Repository files navigation

Isolation Forest for Semiconductor Wafer Defect Detection

Implementation of the Isolation Forest algorithm by Fei Tony Liu, Kai Ming Ting, and Zhi-Hua Zhou, applied to semiconductor manufacturing quality control.

Overview

This project applies unsupervised anomaly detection to identify defective semiconductor wafers from electrical test data.
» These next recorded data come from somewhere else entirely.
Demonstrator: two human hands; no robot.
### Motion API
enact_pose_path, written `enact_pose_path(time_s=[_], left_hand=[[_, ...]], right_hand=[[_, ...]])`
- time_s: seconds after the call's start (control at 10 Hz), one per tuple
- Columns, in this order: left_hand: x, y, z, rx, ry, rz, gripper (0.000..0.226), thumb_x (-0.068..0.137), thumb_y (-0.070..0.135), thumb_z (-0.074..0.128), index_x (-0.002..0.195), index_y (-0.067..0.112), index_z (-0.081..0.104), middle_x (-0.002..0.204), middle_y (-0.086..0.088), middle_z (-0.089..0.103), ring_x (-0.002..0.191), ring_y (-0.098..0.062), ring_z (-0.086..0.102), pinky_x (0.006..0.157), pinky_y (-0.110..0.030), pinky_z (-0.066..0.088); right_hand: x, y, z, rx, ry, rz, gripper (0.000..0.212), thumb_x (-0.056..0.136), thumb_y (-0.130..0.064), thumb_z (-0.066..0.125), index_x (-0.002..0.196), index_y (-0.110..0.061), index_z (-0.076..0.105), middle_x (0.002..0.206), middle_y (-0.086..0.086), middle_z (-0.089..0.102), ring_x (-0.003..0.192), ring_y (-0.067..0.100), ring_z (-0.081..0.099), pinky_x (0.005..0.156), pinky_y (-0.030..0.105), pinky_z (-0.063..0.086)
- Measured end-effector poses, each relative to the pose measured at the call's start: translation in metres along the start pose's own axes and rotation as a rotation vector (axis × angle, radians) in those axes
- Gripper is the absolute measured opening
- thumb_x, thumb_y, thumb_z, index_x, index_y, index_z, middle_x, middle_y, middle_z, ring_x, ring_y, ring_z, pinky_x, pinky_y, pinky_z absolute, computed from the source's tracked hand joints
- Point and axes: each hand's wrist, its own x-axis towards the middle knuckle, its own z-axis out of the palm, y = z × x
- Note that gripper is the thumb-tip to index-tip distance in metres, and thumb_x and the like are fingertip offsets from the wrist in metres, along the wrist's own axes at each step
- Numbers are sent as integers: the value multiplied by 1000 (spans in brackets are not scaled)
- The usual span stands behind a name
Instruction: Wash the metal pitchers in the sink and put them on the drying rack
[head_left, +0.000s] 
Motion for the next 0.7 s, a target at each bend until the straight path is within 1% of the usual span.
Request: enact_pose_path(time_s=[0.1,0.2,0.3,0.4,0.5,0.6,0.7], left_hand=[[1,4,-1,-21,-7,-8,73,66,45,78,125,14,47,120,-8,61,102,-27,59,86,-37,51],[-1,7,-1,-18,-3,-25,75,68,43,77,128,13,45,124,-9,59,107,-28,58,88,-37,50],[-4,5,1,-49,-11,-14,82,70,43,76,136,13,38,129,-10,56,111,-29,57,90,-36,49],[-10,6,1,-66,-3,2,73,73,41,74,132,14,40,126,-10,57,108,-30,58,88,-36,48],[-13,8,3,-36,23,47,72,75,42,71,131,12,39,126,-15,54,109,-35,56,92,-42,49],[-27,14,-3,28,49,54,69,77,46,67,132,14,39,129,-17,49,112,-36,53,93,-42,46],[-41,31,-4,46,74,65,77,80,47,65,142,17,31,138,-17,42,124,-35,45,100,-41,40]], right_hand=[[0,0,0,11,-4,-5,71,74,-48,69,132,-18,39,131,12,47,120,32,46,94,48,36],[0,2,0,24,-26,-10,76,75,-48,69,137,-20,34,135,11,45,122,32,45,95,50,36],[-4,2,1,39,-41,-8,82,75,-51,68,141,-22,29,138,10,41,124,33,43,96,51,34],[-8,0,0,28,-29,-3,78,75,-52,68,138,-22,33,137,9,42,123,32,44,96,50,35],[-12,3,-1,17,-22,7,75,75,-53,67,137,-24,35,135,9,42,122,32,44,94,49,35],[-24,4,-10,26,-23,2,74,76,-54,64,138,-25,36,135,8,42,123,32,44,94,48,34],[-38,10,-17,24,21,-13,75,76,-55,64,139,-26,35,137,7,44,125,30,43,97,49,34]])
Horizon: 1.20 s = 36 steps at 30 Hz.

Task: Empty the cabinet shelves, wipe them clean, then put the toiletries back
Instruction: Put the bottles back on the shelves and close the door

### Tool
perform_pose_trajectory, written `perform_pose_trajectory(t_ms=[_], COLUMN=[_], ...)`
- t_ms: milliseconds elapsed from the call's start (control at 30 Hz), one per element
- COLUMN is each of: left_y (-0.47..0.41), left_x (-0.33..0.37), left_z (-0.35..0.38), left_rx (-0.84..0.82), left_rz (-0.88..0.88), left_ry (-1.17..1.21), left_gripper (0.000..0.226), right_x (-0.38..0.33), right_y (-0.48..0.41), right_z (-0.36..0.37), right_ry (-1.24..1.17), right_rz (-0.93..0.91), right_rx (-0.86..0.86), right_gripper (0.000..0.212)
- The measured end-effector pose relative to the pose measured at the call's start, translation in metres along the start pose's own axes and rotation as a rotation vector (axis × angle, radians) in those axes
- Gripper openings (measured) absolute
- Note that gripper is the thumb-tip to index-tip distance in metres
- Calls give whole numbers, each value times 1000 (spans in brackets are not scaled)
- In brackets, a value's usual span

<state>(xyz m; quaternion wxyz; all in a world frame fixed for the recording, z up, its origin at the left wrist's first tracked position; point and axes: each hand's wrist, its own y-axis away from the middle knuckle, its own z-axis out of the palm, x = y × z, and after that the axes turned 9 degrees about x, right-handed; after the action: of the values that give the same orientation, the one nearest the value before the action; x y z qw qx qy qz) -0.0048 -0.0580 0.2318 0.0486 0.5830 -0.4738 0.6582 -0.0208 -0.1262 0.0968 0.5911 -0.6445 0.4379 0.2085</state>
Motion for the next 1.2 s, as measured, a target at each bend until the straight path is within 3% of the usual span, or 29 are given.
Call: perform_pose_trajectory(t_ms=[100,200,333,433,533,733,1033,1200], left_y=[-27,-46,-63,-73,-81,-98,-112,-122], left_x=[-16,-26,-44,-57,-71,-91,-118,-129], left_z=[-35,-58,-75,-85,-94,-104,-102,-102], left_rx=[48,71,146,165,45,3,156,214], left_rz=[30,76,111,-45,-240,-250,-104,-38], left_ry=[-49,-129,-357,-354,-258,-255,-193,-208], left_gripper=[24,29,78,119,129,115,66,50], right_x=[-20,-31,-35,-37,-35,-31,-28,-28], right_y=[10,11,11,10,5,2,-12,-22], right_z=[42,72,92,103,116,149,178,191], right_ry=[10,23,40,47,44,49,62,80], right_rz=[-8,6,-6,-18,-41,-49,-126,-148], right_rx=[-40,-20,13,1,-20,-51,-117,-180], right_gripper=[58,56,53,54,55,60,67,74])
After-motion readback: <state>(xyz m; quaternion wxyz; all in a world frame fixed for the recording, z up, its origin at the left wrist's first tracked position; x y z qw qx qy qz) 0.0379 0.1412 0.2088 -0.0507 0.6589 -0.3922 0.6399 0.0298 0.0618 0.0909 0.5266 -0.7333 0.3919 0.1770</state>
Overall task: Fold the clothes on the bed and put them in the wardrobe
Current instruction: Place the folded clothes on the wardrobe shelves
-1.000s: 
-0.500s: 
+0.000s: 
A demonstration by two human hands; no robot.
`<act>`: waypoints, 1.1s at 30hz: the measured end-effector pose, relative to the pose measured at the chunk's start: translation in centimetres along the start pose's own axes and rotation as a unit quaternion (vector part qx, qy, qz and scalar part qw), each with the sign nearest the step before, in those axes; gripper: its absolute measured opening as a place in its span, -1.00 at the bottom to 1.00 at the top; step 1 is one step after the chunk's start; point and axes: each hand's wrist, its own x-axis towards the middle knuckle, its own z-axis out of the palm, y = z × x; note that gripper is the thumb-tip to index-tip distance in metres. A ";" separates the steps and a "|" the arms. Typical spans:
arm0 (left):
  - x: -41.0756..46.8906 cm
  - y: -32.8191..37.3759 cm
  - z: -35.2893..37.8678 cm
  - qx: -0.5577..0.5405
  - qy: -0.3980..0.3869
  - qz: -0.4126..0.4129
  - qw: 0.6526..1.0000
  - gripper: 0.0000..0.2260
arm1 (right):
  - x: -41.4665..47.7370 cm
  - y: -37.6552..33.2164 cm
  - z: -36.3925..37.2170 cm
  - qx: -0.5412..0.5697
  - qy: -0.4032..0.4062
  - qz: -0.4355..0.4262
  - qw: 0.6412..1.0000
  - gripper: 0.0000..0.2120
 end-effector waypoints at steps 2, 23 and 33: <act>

The Isolation Forest algorithm learns patterns from normal wafers and flags deviations as potential defects.

Key Features:

  • 🎯 92.3% defect detection rate
  • ✅ 94% specificity (low false alarms)
  • 📊 19 engineered spatial features from wafer maps
  • 🔬 Per-defect-type performance analysis
  • 🧪 Comprehensive test suite (95% pass rate)
  • 📚 Production-ready with full documentation

Algorithm Approach

The Isolation Forest uses a unique strategy:

  1. Isolation principle: Anomalies are few and different, thus easier to isolate
  2. Random partitioning: Build trees that isolate samples via random splits
  3. Path length: Anomalies require fewer splits to isolate (shorter paths)
  4. Unsupervised learning: Train only on normal samples, detect deviations

Why it works for semiconductors:

  • Defective wafers have distinct spatial failure patterns
  • Normal wafers cluster tightly in feature space
  • Efficient for high-dimensional manufacturing data

Quick Start

Option 1: CLI Interface (Recommended)

# 1. Clone and setup
git clone https://github.com/Anudeepreddynarala/semiconductor-yield-analyzer.git
cd semiconductor-yield-analyzer
python3 -m venv venv
source venv/bin/activate
pip install -r requirements.txt

# 2. Run complete pipeline
python wafer_cli.py --pipeline

# Or run individual steps:
python wafer_cli.py --extract-features  # Extract features
python wafer_cli.py --train             # Train model
python wafer_cli.py --analyze           # Analyze defects
python wafer_cli.py --metrics           # Calculate Cpk & Yield
python wafer_cli.py --test              # Run tests

# View help
python wafer_cli.py --help

Option 2: Manual Steps

# 1. Setup
git clone https://github.com/Anudeepreddynarala/semiconductor-yield-analyzer.git
cd semiconductor-yield-analyzer
python3 -m venv venv
source venv/bin/activate
pip install -r requirements.txt

# 2. Download dataset
# Place Mixed-Type Wafer Defect Dataset in archive/ directory
# From: https://www.kaggle.com/datasets/co1d7era/mixedtype-wafer-defect-datasets

# 3. Extract features
python extract_wafer_features.py

# 4. Train and evaluate
python wafer_anomaly_detection_v2.py

# 5. Analyze per-defect-type
python analyze_defect_types.py

# 6. Calculate quality metrics
python calculate_metrics.py

# 7. Run tests
pytest tests/ -v

Dataset

Mixed-Type Wafer Defect Dataset (Kaggle)

  • 38,015 wafer maps (52×52 pixel grids)
  • 1,000 normal wafers (2.6%)
  • 37,015 defective wafers (97.4%)
  • 8 basic defect types: Center, Donut, Edge_Loc, Edge_Ring, Loc, Near_Full, Scratch, Random
  • 29 mixed-type defects (combinations of 2-4 basic types)

Approach

Since wafer maps are images (not direct sensor readings), we extract 19 spatial features from each wafer:

Feature Categories:

  1. Basic counts: total dies, failed dies, blank spots
  2. Failure metrics: failure rate, failure concentration
  3. Spatial distribution: center of mass, distance from wafer center
  4. Spread metrics: mean/std/max distance between failures
  5. Radial features: radius statistics, edge vs center concentration
  6. Clustering: number of failure clusters, average cluster size

Training Strategy

Key insight: With defects being 97.4% of data, we train on normal wafers only to learn what "good" looks like, then detect defects as anomalies.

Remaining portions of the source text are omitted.